Homeowners can receive 30 percent off the costs for installing solar panels and other eligible renewable energy equipment through Energy Star. The U.S. Department of Energy and Environmental Protection Agency oversee the incentive program, which provides tax credits to anyone who installs qualifying solar panels by the end of 2016. Photovoltaic systems, which are panels that turn sunlight into electricity, and panels that convert sunlight to heat are both eligible for the tax credits. Wind, geothermal and fuel cell systems are also good for 30 percent off.

Rural Energy for America Program

Farm, ranch and small-business owners in rural communities can receive grants to knock off 25 percent of the costs of solar power installations and other renewable energy systems.
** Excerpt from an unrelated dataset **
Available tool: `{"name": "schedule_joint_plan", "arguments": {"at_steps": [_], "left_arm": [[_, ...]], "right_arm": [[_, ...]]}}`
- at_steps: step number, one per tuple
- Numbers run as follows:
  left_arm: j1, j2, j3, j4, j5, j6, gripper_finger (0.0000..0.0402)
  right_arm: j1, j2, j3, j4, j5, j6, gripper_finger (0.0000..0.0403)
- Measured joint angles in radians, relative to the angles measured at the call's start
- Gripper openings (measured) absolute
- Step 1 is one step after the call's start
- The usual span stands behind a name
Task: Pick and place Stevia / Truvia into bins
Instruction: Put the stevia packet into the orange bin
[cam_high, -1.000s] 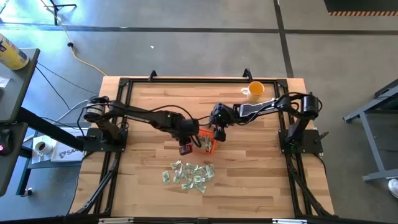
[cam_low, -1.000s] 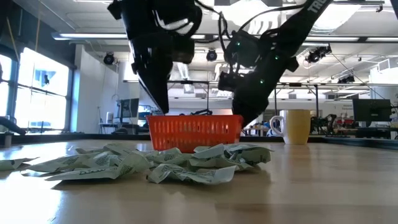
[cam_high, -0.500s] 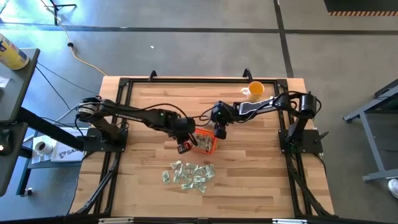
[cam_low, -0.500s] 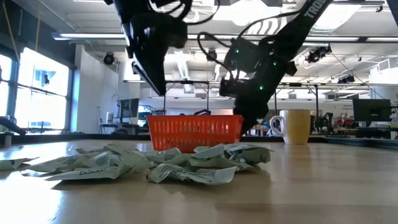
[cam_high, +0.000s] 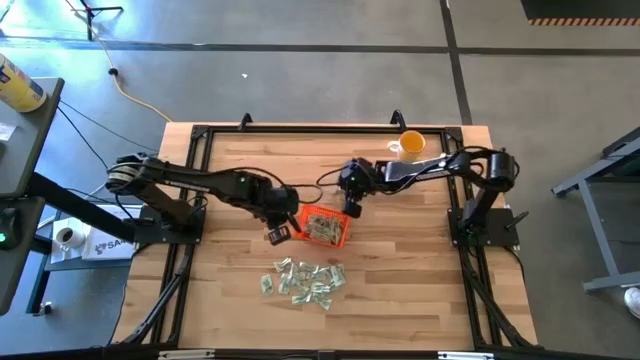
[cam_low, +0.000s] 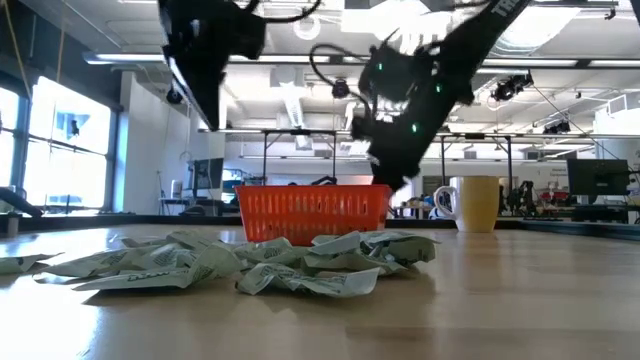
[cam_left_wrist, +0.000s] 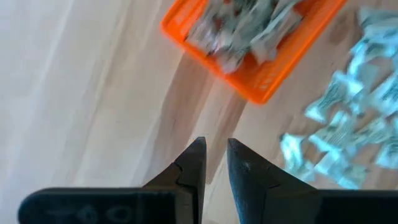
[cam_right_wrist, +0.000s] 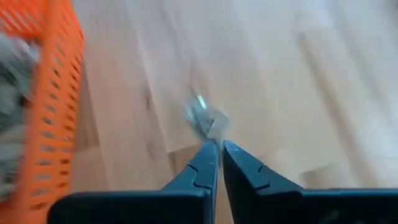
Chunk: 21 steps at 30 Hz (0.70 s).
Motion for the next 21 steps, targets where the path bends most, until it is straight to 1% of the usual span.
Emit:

The Rural Energy for America Program, administered by Rural Development, is open to applicants in rural communities of 20,000 people or fewer. REAP’s 25 percent discounts have ceilings of $500,000 for energy systems. Energy efficiency projects are eligible for up to $250,000. For farmers and ranchers to be eligible, they must earn at least half of their annual income from agricultural production.

Energy Efficient Mortgages

Homeowners can finance the installation of solar power systems through their mortgages. Lenders can give homeowners up to 5 percent of their homes’ values; 5 percent of 115 percent of the areas’ median property values; or 5 percent of 150 percent of the Freddie Mac conforming loan limit -- whichever is the least amount. Loan amounts also may not exceed projected savings for homes’ solar system installations. The federal government insures the bank loans through the Federal Housing Administration. The program applies to photovoltaic panels, solar heating panels, passive solar and solar water heating.

State and Local Grants

Grants and other solar power incentives are available from many state-level agencies throughout the U.S. Maryland’s Energy Administration, for example, provides up to $500 to homeowners in the state through the Residential Clean Energy Grant Program. Financial assistance is also available at the local level in some cities. Boulder, Colo., provides grants to residents involved in an affordable housing program so they can install photovoltaic and solar heating panels. Homeowners can find information about what programs are available to them by contacting local or state energy offices. Websites, such as the Database of State Incentives for Renewables and Efficiency, also provide information about programs.